* Task goal
If pictures are present, leave them out, and copy the data word for word.

════════

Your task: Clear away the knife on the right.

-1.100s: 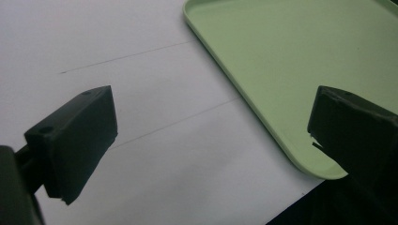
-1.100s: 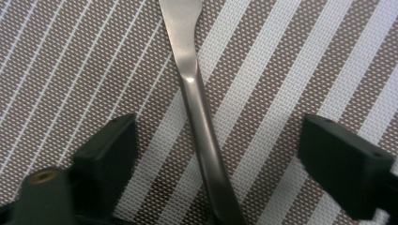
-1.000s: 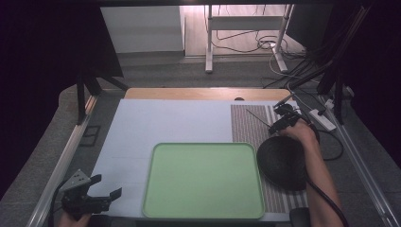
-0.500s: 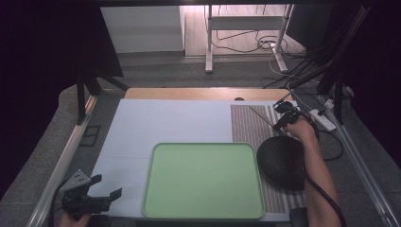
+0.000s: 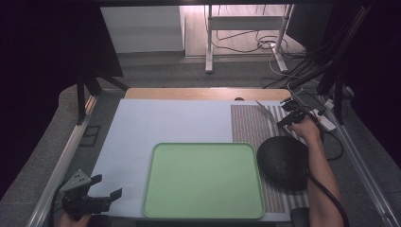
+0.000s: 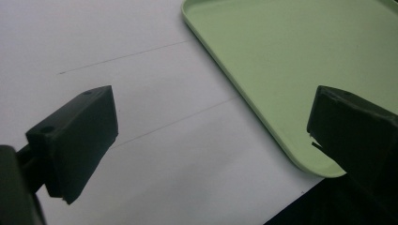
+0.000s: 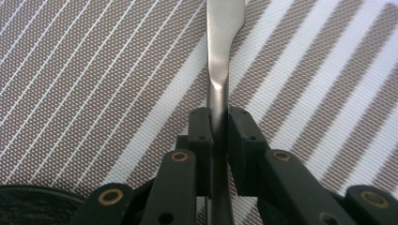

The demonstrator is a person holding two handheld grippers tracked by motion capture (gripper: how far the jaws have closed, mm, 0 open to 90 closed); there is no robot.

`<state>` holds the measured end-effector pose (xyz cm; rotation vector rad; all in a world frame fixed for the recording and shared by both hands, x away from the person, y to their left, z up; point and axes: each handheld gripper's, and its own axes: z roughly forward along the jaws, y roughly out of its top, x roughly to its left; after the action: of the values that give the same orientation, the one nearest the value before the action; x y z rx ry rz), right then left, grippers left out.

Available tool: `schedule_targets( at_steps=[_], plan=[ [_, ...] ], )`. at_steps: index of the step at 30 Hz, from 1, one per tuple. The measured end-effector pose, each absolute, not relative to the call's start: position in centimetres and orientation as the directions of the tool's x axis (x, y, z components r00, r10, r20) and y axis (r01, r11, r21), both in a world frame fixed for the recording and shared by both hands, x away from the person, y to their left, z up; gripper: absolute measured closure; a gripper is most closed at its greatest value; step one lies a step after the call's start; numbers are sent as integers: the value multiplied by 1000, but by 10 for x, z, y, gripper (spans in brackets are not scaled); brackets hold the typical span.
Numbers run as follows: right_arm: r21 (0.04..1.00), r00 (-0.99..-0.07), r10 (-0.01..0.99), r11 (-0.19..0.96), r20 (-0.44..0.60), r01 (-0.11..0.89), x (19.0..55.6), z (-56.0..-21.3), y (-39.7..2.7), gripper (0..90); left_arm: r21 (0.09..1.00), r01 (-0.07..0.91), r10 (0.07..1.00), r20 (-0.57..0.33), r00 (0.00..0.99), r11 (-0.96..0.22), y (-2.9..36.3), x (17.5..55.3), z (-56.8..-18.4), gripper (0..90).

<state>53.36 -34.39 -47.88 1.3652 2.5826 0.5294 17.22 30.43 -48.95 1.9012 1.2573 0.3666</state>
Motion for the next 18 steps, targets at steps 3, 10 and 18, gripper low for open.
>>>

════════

* Task answer
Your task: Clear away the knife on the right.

-1.100s: 
-1.100s: 
-1.000s: 
-0.500s: 
+0.000s: 
+0.000s: 
+0.000s: 

The demonstrator is a person holding two handheld grippers tracked by motion capture (gripper: how far the jaws have closed, mm, 0 open to 90 closed); there is no robot.

`<state>` holds the measured end-effector pose (xyz cm; rotation vector rad; all in a world frame fixed for the recording and shared by both hands, x away from the person, y to their left, z up; point and axes: each handheld gripper's, and its own axes: z roughly forward along the jaws, y roughly out of its top, x roughly to its left; after the action: of the values that give the same orientation, the one nearest the value before the action; x y z rx ry rz), right then left, grippers left out.

Available tool: `schedule_targets( at_steps=[_], plan=[ [_, ...] ], )`. at_steps: index of the step at 30 Hz, from 1, one per tuple. The measured end-effector pose, each absolute, not relative to the call's start: position in centimetres and orientation as the directions of the tool's x axis (x, y, z components r00, r10, r20) and y axis (r01, r11, r21), both in a world frame fixed for the recording and shared by both hands, x away from the person, y to their left, z up; gripper: absolute measured closure; a gripper is most closed at its greatest value; step one lies a step after the call's start; numbers are sent as integers: the value multiplied by 1000, but by 10 for x, z, y, gripper (spans in brackets are not scaled); brackets hold the typical span.
Numbers run as follows: right_arm: r21 (0.04..1.00), r00 (-0.99..-0.07), r10 (-0.01..0.99), r11 (-0.19..0.96), r20 (-0.44..0.60), r01 (-0.11..0.89), x (19.0..55.6), z (-56.0..-21.3), y (-39.7..2.7), gripper (0..90); left_arm: r21 (0.09..1.00), r01 (-0.07..0.91), r10 (0.07..1.00), r20 (-0.57..0.33), r00 (0.00..0.99), r11 (-0.96..0.22), y (-2.9..36.3), x (17.5..55.3), z (-56.8..-18.4), gripper (0..90).

<state>53.36 -34.39 -47.88 1.3652 2.5826 0.5294 17.22 30.43 -48.95 1.9012 1.2573 0.3666</state>
Motion for the next 18 steps, targets at steps 3, 10 and 18, gripper low for open.
>>>

No part of the answer remains open.